Trincea e follia nella prima guerra mondiale

 

 

 

 

“La trincea divenne una nuova comunità, separata dal resto del paese, dove si viveva tra ansie, sofferenze mescolate a momenti di serenità, che potevano essere date dal canto di un uccello, dallo sguardo dato a paesaggi che in assenza della guerra, sarebbero apparsi stupendamente coinvolgenti, dalla scrittura e dalla lettura….” ( F. Tarozzi – Parole e immagini della grande guerra).

 

“Ero sfinito, ma non riuscivo a prendere sonno. Il professore di greco venne a trovarmi. Egli era depresso. Anche il suo battaglione aveva attaccato, più a sinistra, ed era stato distrutto, come il nostro. Egli mi parlava con gli occhi chiusi.

-Io ho paura di diventare pazzo, mi disse. Io divento pazzo. Un giorno o l’altro io mi uccido. Bisogna uccidersi.

Io non seppi dirgli niente. Anch’io sentivo delle ondate di follia avvicinarsi e sparire.
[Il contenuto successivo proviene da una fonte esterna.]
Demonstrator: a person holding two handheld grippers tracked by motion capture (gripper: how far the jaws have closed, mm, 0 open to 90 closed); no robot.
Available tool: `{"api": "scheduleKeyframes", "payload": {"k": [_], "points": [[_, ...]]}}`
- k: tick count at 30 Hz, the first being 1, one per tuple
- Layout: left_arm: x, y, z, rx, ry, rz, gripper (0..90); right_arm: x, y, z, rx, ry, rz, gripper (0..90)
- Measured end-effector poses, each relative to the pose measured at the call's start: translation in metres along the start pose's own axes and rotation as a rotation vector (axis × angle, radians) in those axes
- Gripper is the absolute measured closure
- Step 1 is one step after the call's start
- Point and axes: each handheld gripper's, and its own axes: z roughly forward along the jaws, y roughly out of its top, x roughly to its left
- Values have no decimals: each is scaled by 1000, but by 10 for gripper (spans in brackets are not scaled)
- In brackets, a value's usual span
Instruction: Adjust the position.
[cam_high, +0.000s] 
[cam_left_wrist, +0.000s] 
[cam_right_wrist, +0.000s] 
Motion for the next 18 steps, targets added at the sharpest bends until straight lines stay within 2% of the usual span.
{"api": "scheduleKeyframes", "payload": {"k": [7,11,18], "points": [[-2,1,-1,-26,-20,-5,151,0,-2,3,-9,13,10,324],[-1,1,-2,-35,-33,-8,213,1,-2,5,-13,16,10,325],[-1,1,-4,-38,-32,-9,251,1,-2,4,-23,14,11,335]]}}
A tratti, sentivo il cervello sciaguattare nella scatola cranica, come l’acqua agitata in una bottiglia. “

( Emilio Lussu – Un anno sull’altipiano).

 

 

E’ esistita la follia tra i soldati al fronte?  Difficile dubitarne.
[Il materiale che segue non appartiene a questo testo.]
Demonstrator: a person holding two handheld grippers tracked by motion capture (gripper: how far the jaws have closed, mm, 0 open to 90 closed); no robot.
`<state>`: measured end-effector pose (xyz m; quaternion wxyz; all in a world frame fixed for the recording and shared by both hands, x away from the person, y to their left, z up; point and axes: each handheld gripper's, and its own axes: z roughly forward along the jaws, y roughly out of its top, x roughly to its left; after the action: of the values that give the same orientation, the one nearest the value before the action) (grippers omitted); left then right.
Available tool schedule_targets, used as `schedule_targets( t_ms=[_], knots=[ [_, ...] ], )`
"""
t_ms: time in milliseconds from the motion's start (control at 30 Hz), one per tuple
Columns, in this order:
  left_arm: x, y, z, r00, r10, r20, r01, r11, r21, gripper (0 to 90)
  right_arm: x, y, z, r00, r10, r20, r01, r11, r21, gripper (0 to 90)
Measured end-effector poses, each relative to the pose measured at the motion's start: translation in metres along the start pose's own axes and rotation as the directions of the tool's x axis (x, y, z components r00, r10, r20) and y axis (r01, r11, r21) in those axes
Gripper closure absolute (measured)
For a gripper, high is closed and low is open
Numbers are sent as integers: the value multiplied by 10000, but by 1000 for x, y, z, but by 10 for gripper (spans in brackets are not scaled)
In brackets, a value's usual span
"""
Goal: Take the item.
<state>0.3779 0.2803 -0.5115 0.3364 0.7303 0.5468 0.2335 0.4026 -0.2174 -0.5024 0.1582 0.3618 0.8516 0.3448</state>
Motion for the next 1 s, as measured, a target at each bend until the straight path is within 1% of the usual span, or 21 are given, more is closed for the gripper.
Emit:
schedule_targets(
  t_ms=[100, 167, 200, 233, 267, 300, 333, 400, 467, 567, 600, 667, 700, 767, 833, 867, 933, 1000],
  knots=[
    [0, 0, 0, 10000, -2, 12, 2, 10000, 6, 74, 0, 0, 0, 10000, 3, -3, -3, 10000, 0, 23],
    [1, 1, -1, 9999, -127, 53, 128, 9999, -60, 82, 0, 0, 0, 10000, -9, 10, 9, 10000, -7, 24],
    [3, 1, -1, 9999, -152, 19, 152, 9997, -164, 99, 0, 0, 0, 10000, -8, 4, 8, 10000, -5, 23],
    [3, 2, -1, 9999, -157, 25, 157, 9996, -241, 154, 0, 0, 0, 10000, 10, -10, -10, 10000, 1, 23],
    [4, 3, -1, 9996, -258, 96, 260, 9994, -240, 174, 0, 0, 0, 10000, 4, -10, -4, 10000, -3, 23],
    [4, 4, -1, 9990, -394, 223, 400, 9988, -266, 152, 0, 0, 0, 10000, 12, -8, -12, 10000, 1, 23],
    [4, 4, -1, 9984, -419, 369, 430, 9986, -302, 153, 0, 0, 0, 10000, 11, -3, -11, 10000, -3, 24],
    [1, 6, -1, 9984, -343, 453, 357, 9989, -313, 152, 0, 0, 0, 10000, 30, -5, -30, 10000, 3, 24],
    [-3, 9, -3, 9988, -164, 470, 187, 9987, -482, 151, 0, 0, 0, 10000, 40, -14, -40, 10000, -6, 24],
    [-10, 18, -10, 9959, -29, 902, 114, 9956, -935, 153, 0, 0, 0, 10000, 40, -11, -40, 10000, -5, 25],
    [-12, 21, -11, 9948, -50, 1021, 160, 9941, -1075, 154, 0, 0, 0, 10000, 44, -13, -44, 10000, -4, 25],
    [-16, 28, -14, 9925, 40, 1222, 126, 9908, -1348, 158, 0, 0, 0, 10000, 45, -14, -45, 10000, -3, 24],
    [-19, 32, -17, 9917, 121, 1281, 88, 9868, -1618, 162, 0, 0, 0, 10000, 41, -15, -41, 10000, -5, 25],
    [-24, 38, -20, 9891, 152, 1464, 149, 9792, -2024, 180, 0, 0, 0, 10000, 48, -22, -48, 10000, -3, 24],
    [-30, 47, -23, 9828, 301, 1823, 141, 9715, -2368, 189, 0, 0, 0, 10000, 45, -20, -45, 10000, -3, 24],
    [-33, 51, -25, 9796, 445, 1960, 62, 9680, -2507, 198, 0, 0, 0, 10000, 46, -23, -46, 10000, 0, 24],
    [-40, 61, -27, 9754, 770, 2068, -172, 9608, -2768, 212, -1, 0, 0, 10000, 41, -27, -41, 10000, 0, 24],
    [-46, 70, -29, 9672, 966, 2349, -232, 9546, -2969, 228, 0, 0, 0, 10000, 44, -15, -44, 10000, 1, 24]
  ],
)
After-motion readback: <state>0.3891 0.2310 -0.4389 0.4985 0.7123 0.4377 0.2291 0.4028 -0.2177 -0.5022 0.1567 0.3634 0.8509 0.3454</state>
Quel tipo di follia fu certamente il risultato che i soldati in combattimento manifestarono di fronte alla sempre crescente complessità della guerra.

Soldati affamati e male equipaggiati, terrorizzati dalla vita miserabile in trincea, soggetti a ordini spesso contradditori dei loro superiori.

Ribellarsi apertamente significava finire davanti al plotone di esecuzione e allora il rifiuto di quella vita finiva per manifestarsi attraverso la malattia mentale.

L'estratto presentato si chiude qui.